MANILA, Philippines – After showing determination to lead in efforts to change the Charter through a Senate-less constituent assembly (con-ass), Speaker Prospero Nograles now admits that Cha-cha may be an impossible dream.

“Cha-cha may or may never happen at all,” he told reporters over the weekend before leaving for Australia for a short official visit.

He said he was not optimistic about getting the required number of votes to railroad Cha-cha through a con-ass without the participation of the Senate.

“We may never get the three-fourths vote. This is three-fourths vote not only of all members of the House of Representatives but of the House and the Senate,” he said.

Nograles was referring to a constitutional provision requiring a three-fourths majority vote from all members of the legislature on proposals by Congress to amend the Charter.

By the Speaker’s calculation, they need 220 House members to approve any Cha-cha proposal. That number represents three-fourths of the combined membership of the House (268) and the Senate (24).

“We may never get 220 to propose any amendment,” he said.

That is assuming that a House-only con-ass is a constitutional way of proposing amendments.

Congressmen-lawyers as well as constitutional experts, including former Ateneo law dean Fr. Joaquin Bernas, maintained that the vote needed for any Cha-cha proposal is three-fourths of all members of the House and three-fourths of all members of the Senate.

The two chambers should vote separately and not jointly, Congress being a bicameral body, they argue.

Even if a miracle happens and Nograles is able to muster 220 votes, the next hurdle would be the Supreme Court, where senators and other concerned citizens have vowed to question the constitutionality of a Senate-less con-ass.

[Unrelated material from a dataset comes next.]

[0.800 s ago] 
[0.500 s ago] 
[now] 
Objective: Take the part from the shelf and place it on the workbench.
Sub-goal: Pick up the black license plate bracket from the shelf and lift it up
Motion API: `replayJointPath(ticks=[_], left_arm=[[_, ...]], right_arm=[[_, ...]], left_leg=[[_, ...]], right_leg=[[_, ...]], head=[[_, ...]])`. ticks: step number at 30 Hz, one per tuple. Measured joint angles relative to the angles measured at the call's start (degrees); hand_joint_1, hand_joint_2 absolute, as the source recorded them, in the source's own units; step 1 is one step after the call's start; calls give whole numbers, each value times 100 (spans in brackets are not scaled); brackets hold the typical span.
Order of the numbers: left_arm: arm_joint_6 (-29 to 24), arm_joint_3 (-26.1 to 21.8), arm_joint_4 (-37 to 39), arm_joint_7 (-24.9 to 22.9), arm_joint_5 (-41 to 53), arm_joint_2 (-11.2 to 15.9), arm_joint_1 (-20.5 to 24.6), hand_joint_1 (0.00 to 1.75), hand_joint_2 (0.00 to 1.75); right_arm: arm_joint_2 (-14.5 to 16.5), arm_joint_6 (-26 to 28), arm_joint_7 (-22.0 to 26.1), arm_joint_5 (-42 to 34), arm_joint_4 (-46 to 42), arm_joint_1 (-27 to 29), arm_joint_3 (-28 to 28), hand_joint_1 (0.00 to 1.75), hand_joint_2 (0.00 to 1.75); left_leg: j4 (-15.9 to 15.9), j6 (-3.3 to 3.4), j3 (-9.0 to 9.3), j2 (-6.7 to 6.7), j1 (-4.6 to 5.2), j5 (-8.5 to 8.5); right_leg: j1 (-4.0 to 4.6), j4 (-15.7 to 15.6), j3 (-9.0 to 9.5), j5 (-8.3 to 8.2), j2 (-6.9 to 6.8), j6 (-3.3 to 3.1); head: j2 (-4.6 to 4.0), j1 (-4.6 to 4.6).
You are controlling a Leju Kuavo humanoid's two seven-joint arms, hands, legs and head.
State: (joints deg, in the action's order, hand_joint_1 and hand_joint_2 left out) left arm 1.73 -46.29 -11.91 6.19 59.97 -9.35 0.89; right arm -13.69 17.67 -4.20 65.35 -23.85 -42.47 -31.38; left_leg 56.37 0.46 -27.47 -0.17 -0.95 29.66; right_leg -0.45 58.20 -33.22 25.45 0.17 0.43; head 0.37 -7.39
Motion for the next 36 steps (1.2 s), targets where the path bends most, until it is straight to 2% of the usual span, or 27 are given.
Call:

Agusan del Sur Rep. Rodolfo Plaza, who belongs to the Nationalist People’s Coalition (NPC), is also convinced that Cha-cha proponents may never get 220 votes.

He said the merged Lakas-Kampi has only 160 to 165 members.

“Other than this number, they can only get a sprinkling of sympathizers from party-list representatives and members of smaller political groups,” he said.

He added that NPC members have agreed to boycott a Senate-less con-ass if it pushes through.

Members of the Nacionalista Party and the Liberal Party, the two oldest political groups in the country, have made a similar commitment to stay away from a House-only con-ass.

NPC, NP and LP have about 60 members.

Plaza said congressmen should now forget about Cha-cha and con-ass and focus on the fast-approaching May 2010 elections for President Arroyo’s successor and other officials.

Mrs. Arroyo admitted in Tokyo on Tuesday that she wanted Cha-cha for political and economic reforms, but that “we are not out to scrap the (May 2010) elections.”

She did not specify what those reforms would be, but they are believed to include a shift to the parliamentary system and the abolition of restrictions on foreign ownership of land and certain businesses – changes that her House allies led by Nograles are advocating.